Constant potential inside spherical shell

physicsjock

Hey,

I just wanted to double check if what I am thinking is correct.

Say you have a spherical shell of inner radius R1, and outer radius R2, which is made of a perfect conductor carrying a charge q1.

E=0 inside (r<R1) (and also between R1<r<R2 but not worried about that)

So the potential inside the shell is constant.

Now, say there is another charge centered inside the shell,

Is it correct to think that the charge remains in its position as the potential inside the shell is constant?

So if you were to bump the charge slightly (very slightly so its barely moving) it would simply move in the direction it was pushed at a constant velocity?
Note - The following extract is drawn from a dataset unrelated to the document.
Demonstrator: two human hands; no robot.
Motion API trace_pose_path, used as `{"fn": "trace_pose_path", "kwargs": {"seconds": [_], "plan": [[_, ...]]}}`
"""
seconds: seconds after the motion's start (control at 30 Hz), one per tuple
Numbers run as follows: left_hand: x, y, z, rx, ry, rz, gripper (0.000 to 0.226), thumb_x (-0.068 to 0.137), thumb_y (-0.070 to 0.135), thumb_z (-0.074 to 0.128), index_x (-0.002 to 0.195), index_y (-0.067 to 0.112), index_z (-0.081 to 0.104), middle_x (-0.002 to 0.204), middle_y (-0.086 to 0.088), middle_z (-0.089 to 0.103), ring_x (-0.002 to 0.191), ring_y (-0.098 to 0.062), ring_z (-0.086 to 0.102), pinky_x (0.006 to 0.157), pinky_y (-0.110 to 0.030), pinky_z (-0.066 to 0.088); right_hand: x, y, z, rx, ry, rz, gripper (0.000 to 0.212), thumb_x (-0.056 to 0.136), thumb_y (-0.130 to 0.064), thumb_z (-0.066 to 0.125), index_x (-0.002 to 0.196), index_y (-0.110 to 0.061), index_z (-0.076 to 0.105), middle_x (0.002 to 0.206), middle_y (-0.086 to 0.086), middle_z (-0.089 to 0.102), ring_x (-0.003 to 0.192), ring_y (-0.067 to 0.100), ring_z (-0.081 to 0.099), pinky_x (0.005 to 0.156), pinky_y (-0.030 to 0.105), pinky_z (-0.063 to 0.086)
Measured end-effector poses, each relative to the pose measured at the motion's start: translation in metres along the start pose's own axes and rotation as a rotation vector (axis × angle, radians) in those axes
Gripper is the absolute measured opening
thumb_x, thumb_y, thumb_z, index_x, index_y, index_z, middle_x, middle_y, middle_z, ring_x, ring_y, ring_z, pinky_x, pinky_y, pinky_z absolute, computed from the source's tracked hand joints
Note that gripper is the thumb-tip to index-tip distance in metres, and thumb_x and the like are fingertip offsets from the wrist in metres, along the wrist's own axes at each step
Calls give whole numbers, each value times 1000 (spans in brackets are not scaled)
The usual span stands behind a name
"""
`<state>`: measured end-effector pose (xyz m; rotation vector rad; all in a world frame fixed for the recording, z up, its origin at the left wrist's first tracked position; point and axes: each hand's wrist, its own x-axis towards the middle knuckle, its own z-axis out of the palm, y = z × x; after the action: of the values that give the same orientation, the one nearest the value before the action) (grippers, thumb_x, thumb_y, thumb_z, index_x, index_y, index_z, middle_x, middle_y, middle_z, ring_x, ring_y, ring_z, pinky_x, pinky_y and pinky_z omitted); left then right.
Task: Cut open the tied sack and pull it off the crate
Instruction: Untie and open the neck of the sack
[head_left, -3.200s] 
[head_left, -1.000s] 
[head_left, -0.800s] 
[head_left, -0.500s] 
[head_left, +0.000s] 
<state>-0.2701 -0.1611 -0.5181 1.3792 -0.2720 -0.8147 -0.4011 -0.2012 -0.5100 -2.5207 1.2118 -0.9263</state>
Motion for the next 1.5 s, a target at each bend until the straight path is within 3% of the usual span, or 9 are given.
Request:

And this is because the potential is constant within the shell so there is no other force acting on the charge?


Thanks in advance,

gneill

Well, there's no net electric force acting on the charge; but there's no evidence about any other forces that may or may not be acting (gravitational, inertial).

physicsjock

Yea fair enough, I didn't mention any other forces.

I was just trying to understand constant potential a little better.

Disregarding any other outside forces, is it correct to say since the potential is constant (no force acting), if the charge inside the spherical shell were pushed it would simply move in the direction it was pushed at a constant velocity (assuming it was only pushed a very small amount)?

gneill

Yes, it is true for "mundane" scenarios (non relativistic velocities).

I'll just point out that a constant potential means a zero electric field, since the field is the gradient of the potential. No field means no force.